## TASK STATEMENT
How many lines in the listing include the string "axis"? Reply with the number alone.

## DATA SEGMENT
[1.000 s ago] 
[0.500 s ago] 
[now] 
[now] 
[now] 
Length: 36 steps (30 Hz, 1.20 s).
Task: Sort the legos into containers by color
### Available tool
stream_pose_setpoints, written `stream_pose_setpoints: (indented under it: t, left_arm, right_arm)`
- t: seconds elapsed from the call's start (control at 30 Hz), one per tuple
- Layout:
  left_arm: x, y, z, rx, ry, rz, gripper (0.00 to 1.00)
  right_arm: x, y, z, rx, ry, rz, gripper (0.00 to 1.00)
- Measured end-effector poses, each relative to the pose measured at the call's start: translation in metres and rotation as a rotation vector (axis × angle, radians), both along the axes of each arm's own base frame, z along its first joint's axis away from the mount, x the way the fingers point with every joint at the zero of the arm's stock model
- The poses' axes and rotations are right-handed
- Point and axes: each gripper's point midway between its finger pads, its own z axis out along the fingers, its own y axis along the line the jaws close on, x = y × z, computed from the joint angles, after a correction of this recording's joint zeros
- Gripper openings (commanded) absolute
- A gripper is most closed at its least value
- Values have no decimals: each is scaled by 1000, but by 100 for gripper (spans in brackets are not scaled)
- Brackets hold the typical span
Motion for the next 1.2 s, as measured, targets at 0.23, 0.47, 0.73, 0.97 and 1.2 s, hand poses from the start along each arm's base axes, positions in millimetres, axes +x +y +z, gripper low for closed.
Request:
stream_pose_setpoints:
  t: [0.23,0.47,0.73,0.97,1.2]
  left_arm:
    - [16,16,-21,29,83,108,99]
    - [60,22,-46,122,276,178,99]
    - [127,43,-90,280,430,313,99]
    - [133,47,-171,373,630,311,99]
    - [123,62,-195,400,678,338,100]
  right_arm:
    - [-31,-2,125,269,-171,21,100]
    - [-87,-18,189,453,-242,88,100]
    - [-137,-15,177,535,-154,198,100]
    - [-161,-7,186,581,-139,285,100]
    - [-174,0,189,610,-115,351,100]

## ANSWER TO THIS EXERCISE
2